Note that the seg fault seems to occur at the cudaMalloc line; if I comment that out I also do not see a segmentation fault. These allocations seem to be stepping on each other, but I don't understand how.

The intent of the code is to set up three structures: h_P on the host, which will be populated by a CPU routine d_P on the device, which will be populated by a GPU routine h_P_copy on the host, which will be populated by copying the GPU data structure back in.

That way I can verify correct behavior and benchmark one vs the other.
All of those are, indeed, four-dimensional arrays.

(If it matters, the card in question is a GTX 580, using nvcc 4.2 under SUSE Linux)

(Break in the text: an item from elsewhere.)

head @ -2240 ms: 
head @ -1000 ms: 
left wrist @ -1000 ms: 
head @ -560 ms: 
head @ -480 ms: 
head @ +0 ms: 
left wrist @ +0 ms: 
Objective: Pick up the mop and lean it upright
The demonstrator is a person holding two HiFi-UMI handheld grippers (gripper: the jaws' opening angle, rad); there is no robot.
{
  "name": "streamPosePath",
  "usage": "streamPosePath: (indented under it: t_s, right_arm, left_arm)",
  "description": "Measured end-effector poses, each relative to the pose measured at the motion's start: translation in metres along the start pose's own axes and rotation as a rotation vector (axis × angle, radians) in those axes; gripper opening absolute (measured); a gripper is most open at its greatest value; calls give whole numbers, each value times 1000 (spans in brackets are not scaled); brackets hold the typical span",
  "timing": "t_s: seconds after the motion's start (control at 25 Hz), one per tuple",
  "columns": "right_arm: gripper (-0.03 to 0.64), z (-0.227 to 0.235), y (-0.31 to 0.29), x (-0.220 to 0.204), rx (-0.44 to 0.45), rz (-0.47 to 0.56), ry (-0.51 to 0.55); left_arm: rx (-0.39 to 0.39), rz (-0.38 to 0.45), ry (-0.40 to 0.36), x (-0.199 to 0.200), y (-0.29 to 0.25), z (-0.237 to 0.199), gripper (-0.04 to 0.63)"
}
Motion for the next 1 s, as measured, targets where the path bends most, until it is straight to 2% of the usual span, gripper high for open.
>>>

#define NUM_STATES              32
#define NUM_MEMORY              16

int main( int argc, char** argv) {

        // allocate and create P matrix
        int P_size      = sizeof(float) * NUM_STATES * NUM_STATES * NUM_MEMORY * NUM_MEMORY;
        // float *h_P      = (float*) malloc (P_size);  **good**
        // float *h_P_copy = (float*) malloc (P_size);  **good**
        float h_P[P_size];                            //  **bad**
        float h_P_copy[P_size];                       //  **bad**
        float *d_P;
        cudaMalloc( (void**) &d_P, P_size);
        cudaMemset( d_P, 0.0, P_size);

}
Novak
  • 4,687
  • 2
  • 26
  • 64
  • not familiar with cuda, but don't you need to call some sort of `synchronize` every so often? – Jimmy Lu Jun 20 '13 at 01:47
  • It looks okay to me, however perhaps those variables are being created on the stack rather than in a data segment of your program. Thus if they are too large you could be causing a seg fault? The malloc solution puts them on the heap and thus your program mysteriously works again. You could try #defining P_size rather than calculating it so that it is static and the program uses data segment rather than heap space. – dave Jun 20 '13 at 01:52

2 Answers2

3

This is likely due to stack corruption of some sort.

Notes:

  • The "good" lines allocate out of the system heap, the "bad" lines allocate stack storage.
  • Normally the amount you can allocate from the stack is quite a bit smaller than what you can allocate from the heap.
  • The "good" and "bad" declarations are not reserving the same amount of float storage. The "bad" are allocating 4x as much float storage.
  • Finally, cudaMemset, just like memset, is setting bytes and expects a unsigned char quantity, not a float (0.0) quantity.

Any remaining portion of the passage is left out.